> _Prompt_
Your answer should be the exact lines of the data below from the one containing "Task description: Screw" through the one containing "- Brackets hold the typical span"; please include nothing else.

[Opening Data listing section]

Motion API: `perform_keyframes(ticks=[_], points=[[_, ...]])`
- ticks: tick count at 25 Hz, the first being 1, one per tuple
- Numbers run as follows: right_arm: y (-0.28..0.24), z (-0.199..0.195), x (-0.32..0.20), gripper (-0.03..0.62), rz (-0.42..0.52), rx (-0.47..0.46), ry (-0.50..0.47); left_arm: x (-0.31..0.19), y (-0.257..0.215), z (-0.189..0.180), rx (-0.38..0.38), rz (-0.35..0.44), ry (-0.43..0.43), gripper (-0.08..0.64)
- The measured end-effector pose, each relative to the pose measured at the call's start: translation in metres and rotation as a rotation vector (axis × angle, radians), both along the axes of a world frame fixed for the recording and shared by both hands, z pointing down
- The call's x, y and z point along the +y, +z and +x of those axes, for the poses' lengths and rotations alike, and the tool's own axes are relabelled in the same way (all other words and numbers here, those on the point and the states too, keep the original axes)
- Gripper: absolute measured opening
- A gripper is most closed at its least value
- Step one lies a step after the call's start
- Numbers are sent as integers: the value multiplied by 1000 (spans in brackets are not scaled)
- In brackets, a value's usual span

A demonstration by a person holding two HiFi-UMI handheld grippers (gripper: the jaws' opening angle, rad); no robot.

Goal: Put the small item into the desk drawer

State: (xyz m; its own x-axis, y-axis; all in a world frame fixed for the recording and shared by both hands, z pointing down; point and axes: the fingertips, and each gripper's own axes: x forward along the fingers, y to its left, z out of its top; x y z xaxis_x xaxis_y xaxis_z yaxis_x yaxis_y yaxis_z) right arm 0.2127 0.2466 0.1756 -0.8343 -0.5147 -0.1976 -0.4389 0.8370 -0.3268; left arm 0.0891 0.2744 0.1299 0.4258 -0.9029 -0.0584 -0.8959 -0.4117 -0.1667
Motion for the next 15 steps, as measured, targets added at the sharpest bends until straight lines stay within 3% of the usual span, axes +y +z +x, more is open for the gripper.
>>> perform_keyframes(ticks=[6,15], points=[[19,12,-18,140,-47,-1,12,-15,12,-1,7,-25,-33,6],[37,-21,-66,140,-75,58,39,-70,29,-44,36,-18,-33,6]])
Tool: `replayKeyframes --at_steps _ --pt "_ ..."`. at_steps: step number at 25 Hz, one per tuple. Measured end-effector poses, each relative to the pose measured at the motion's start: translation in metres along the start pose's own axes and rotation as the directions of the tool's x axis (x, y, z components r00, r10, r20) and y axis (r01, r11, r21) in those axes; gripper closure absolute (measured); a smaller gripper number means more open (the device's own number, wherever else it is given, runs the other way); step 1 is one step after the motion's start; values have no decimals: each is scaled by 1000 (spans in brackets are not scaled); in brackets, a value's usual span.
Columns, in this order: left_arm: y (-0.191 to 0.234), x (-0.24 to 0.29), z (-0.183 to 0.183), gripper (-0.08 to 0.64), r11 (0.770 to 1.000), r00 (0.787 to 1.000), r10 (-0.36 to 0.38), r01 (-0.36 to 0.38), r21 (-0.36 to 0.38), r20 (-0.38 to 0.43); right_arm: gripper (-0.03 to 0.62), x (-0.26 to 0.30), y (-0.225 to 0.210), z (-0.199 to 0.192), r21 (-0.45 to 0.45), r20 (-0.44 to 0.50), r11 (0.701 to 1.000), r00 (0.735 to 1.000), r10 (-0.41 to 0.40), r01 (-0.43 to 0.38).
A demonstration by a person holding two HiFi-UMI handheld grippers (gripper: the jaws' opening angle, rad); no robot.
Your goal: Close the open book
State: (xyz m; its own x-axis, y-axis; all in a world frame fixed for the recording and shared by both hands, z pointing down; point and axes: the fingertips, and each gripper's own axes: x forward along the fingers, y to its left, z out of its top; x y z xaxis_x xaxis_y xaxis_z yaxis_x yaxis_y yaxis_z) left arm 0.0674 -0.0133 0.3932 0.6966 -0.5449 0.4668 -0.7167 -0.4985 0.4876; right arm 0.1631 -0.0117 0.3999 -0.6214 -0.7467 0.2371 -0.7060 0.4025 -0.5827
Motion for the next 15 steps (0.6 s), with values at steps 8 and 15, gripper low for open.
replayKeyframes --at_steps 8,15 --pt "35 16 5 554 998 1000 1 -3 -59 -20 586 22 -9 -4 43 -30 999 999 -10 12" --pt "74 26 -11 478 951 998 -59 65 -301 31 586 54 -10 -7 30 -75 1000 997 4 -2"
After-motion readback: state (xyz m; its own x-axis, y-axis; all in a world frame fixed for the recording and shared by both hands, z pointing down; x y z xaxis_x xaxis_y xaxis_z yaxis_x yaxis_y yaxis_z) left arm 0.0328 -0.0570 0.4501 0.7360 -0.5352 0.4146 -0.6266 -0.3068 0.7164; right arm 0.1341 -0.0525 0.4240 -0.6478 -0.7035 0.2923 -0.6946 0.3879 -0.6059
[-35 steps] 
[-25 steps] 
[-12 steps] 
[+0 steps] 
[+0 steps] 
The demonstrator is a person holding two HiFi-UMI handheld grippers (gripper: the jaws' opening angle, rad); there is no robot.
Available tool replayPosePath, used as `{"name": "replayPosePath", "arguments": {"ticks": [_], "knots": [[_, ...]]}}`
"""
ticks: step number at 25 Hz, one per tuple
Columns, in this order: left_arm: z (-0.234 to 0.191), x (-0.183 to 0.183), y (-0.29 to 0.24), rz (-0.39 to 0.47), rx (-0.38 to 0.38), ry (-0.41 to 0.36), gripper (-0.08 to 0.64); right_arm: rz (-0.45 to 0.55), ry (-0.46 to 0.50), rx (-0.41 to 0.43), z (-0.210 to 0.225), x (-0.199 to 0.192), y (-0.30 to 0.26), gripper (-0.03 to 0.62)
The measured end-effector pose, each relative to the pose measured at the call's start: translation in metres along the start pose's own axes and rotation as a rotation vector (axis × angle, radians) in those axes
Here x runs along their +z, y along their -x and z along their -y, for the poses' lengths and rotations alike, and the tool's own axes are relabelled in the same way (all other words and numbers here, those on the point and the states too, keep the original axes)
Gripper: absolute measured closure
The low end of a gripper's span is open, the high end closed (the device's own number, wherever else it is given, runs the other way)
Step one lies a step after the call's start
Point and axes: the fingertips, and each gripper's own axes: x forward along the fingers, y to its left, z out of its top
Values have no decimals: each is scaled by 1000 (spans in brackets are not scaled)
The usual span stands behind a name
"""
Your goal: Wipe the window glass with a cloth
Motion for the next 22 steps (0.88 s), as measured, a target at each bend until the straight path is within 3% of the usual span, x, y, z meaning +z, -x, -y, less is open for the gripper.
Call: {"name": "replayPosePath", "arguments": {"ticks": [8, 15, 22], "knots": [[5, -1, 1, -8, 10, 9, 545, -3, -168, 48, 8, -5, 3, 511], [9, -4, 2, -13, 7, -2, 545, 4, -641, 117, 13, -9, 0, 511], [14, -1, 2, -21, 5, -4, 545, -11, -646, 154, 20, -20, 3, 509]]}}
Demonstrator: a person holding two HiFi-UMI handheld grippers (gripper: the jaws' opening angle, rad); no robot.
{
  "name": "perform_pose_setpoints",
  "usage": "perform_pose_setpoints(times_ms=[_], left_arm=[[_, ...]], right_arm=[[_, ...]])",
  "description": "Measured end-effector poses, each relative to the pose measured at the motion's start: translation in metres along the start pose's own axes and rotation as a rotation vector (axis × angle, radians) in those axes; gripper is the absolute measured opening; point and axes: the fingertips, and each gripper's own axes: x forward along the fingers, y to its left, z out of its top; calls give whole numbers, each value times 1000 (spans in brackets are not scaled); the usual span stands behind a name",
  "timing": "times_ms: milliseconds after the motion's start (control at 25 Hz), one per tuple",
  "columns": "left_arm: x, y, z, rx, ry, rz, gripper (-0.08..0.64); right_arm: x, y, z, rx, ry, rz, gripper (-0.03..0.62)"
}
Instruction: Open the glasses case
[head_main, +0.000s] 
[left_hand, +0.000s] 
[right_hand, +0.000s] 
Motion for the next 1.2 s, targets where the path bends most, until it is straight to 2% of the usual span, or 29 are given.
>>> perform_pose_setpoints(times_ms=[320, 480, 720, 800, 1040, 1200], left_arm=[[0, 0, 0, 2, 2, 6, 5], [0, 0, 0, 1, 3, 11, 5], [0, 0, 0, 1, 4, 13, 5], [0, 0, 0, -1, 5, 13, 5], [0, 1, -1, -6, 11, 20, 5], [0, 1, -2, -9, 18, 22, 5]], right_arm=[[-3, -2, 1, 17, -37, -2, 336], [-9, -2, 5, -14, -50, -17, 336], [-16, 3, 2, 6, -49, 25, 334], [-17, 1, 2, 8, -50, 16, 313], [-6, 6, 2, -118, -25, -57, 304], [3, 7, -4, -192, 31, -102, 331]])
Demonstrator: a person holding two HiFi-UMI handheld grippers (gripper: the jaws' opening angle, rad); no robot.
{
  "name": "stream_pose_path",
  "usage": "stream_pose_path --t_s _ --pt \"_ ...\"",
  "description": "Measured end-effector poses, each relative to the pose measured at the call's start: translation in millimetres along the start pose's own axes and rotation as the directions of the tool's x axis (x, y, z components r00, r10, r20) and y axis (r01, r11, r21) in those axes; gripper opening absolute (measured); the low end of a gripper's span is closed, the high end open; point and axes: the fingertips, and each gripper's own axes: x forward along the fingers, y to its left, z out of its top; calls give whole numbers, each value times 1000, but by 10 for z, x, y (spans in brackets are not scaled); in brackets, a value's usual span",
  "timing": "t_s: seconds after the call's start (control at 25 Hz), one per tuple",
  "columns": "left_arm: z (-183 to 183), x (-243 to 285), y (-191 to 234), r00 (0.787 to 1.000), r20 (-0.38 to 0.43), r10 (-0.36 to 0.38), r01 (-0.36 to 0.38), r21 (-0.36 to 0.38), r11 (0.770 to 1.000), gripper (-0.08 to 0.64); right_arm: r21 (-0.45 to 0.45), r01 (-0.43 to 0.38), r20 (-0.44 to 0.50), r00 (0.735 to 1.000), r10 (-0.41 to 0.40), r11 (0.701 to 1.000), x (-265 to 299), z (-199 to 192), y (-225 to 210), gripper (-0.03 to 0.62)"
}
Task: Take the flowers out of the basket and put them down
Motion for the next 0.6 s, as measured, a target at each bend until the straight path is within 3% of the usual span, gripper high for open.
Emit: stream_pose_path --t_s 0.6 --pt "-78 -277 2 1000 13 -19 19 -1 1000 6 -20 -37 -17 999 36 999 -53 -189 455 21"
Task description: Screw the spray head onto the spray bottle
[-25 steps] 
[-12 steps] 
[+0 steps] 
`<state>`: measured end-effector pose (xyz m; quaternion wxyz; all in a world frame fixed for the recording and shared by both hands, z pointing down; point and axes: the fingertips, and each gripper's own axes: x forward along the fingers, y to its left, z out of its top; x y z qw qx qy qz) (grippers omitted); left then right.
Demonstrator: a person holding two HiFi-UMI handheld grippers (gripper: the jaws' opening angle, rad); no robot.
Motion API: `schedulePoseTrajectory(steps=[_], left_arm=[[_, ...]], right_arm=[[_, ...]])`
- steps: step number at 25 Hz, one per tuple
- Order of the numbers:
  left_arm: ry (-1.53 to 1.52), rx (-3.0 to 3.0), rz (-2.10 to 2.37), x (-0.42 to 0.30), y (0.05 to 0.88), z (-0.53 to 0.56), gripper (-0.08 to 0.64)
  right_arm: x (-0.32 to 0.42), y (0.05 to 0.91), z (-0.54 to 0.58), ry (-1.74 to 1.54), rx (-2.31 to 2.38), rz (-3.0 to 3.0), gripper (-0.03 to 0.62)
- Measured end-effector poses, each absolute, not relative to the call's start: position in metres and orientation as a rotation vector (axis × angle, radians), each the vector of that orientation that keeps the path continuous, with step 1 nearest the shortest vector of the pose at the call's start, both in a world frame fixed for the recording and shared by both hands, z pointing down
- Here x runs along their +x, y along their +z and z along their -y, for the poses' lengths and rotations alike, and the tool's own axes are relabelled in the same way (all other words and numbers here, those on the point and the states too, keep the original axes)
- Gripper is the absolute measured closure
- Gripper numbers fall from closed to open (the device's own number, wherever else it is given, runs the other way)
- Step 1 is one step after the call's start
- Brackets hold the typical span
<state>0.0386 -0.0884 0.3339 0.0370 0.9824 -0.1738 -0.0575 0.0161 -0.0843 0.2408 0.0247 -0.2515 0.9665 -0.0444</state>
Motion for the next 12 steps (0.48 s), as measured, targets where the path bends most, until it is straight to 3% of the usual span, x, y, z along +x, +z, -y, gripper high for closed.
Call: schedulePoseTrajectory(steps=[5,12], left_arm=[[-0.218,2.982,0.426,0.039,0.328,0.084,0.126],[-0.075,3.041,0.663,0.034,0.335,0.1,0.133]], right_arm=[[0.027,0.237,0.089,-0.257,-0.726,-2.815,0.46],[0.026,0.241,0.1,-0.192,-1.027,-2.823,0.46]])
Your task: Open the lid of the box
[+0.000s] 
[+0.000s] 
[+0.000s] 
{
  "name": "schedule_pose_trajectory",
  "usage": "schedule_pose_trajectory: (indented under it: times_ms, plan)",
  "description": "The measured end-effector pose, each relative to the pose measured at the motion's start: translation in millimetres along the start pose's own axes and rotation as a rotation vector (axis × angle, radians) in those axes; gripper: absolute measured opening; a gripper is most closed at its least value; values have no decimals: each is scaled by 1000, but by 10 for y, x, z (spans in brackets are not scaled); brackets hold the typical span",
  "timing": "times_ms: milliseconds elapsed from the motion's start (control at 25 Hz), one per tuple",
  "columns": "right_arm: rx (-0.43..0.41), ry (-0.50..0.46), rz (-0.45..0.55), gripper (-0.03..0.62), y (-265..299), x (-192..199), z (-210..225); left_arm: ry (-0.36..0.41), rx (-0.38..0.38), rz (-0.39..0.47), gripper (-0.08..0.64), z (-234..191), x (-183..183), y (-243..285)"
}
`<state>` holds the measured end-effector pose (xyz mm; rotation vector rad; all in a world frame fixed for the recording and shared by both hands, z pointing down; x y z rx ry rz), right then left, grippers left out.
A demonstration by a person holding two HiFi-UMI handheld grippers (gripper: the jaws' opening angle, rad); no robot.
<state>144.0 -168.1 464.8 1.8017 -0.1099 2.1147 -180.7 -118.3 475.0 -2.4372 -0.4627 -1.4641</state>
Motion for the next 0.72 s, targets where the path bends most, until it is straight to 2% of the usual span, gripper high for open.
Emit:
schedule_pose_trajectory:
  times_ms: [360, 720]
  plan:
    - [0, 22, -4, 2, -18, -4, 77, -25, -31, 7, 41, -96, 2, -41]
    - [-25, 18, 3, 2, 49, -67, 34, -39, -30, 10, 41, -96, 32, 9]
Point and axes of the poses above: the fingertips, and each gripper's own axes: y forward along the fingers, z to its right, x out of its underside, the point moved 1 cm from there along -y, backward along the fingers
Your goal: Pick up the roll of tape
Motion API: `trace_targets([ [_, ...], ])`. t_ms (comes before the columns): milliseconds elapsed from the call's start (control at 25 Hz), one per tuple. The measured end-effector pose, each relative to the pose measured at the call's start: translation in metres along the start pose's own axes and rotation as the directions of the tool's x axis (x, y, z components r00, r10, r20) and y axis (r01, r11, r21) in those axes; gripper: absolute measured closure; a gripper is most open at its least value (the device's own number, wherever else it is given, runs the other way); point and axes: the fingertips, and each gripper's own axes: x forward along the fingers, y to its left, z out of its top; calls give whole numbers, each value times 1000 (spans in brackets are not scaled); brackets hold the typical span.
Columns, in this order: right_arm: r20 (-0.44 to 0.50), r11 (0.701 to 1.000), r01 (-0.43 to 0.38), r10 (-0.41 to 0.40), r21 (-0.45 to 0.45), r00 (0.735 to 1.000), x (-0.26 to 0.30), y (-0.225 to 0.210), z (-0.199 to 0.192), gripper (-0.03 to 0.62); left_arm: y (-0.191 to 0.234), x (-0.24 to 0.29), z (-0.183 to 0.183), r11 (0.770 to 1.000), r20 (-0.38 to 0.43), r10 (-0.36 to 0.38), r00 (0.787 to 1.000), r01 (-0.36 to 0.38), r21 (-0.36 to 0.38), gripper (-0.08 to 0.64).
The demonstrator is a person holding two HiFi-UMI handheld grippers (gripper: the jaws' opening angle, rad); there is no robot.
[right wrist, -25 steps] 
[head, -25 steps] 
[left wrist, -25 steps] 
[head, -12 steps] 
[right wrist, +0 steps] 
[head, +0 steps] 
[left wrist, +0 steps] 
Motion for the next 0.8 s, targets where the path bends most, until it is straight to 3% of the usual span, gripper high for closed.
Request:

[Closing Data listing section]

> _Answer section_
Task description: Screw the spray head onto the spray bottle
[-25 steps] 
[-12 steps] 
[+0 steps] 
`<state>`: measured end-effector pose (xyz m; quaternion wxyz; all in a world frame fixed for the recording and shared by both hands, z pointing down; point and axes: the fingertips, and each gripper's own axes: x forward along the fingers, y to its left, z out of its top; x y z qw qx qy qz) (grippers omitted); left then right.
Demonstrator: a person holding two HiFi-UMI handheld grippers (gripper: the jaws' opening angle, rad); no robot.
Motion API: `schedulePoseTrajectory(steps=[_], left_arm=[[_, ...]], right_arm=[[_, ...]])`
- steps: step number at 25 Hz, one per tuple
- Order of the numbers:
  left_arm: ry (-1.53 to 1.52), rx (-3.0 to 3.0), rz (-2.10 to 2.37), x (-0.42 to 0.30), y (0.05 to 0.88), z (-0.53 to 0.56), gripper (-0.08 to 0.64)
  right_arm: x (-0.32 to 0.42), y (0.05 to 0.91), z (-0.54 to 0.58), ry (-1.74 to 1.54), rx (-2.31 to 2.38), rz (-3.0 to 3.0), gripper (-0.03 to 0.62)
- Measured end-effector poses, each absolute, not relative to the call's start: position in metres and orientation as a rotation vector (axis × angle, radians), each the vector of that orientation that keeps the path continuous, with step 1 nearest the shortest vector of the pose at the call's start, both in a world frame fixed for the recording and shared by both hands, z pointing down
- Here x runs along their +x, y along their +z and z along their -y, for the poses' lengths and rotations alike, and the tool's own axes are relabelled in the same way (all other words and numbers here, those on the point and the states too, keep the original axes)
- Gripper is the absolute measured closure
- Gripper numbers fall from closed to open (the device's own number, wherever else it is given, runs the other way)
- Step 1 is one step after the call's start
- Brackets hold the typical span

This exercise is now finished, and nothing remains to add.